For what size company is the system useful?
The limit is where the system administrator can’t cope with the amount of work and can no longer control each server. In small companies, there is usually no sense in using such systems (or partial solutions can be taken), and in medium-sized and large companies a more or less serious monitoring system must necessarily be. Such systems began to develop about 10 years ago, and now almost all the major customers of IT services have already implemented something similar.
What else can monitoring do?
- Build reports, for example, on the use of resources. You can measure the load of the processor, memory, hard drive, etc. The administrator can see that some server is overloaded, which means that you need to remove some tasks from it, and the other is underloaded, and some services can be transferred there. This is the task of capacity planning and their rational use.
- Visualize problems. There is a certain representation of IT systems, for example, a large screen with a map of company branches and indicators of the status of systems in each of them. Or, for example, a large application map. Industrial monitoring systems have the ability to build dashboards where you can display the desired indicators, draw maps, and so on. Accordingly, this gives clarity: the administrator does not run through the menus, does not seek out the necessary information, but looks at the big screen and sees everything at once. Such an engineering interface is very useful on highload projects or in particularly critical business sectors.
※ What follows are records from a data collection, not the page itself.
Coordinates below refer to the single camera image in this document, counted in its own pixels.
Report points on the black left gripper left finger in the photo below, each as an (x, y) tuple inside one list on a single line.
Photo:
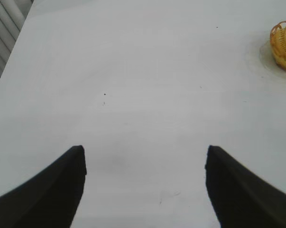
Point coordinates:
[(45, 197)]

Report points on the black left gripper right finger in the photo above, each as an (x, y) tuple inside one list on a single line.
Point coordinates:
[(242, 199)]

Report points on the yellow woven wicker basket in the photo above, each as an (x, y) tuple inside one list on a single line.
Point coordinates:
[(283, 47)]

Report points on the white slatted panel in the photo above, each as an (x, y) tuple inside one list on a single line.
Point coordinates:
[(2, 31)]

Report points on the clear round plastic mat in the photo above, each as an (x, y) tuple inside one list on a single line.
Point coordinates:
[(267, 60)]

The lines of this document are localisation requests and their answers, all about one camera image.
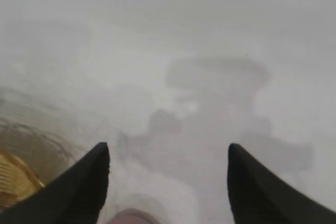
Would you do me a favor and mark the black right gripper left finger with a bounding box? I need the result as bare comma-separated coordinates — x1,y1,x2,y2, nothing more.
0,142,110,224

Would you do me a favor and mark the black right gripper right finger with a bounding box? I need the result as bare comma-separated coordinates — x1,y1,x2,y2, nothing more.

- Search for “bottlenecks”. When the system for the first time calls you a specific broken switch that you need to go and replace with a working one, you will realize how cool it is to have problem-finding algorithms.
Code monitoring
Relatively recently appeared monitoring at the code level. This applies mainly to J2EE and .NET applications. Such modules can detect delays in system calls, memory leaks, delays in executing SQL queries, and so on.
Training
Initially, systems required a lot of effort to set thresholds (what is considered an emergency when the disk is 90% or 95% full). Naturally, with a large number of monitoring objects, this was a laborious task. Now monitoring systems are able to analyze historical data, study the behavior of objects and on the basis of this build the so-called "dynamic thresholds". That is, the monitoring system "learns" and understands what is the normal summing up of the object, and what it says about the accident.
What will this change for the IT department?
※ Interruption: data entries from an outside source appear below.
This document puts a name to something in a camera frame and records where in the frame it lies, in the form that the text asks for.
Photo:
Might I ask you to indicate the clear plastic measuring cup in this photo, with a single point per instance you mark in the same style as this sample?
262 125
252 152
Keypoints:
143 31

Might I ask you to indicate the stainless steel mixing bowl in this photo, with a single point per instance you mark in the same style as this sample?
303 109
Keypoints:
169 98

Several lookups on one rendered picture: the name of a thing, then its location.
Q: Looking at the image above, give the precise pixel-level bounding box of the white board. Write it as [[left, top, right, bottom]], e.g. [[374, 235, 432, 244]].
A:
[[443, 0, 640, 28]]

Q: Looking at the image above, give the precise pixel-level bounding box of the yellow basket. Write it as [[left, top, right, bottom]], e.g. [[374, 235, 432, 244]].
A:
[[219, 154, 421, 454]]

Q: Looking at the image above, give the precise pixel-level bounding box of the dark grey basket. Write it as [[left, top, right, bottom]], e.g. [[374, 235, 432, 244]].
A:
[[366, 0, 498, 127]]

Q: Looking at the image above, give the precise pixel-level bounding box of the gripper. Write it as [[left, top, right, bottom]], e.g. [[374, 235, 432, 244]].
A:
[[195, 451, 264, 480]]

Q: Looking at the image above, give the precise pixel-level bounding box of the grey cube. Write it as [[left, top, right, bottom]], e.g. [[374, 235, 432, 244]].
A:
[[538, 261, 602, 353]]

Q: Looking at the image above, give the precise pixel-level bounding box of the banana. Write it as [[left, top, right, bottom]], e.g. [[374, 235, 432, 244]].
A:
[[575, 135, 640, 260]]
Administrators will be able to free themselves from routine work and concentrate on more important and interesting tasks. They will accurately represent what is happening in the system at the moment, i.e. infrastructure will be transparent. There will be no style of work when they are forced to extinguish fires and constantly repair malfunctions, it will be possible to bypass the rake in advance. Solving routine problems can be automated. Of course, unforeseen accidents will still have to be eliminated “manually”, but it will be easier, since there will be an accurate diagnosis.
It remains only to read the Habr and convince the accounting department that if the admin does not work much, then this is incredible happiness.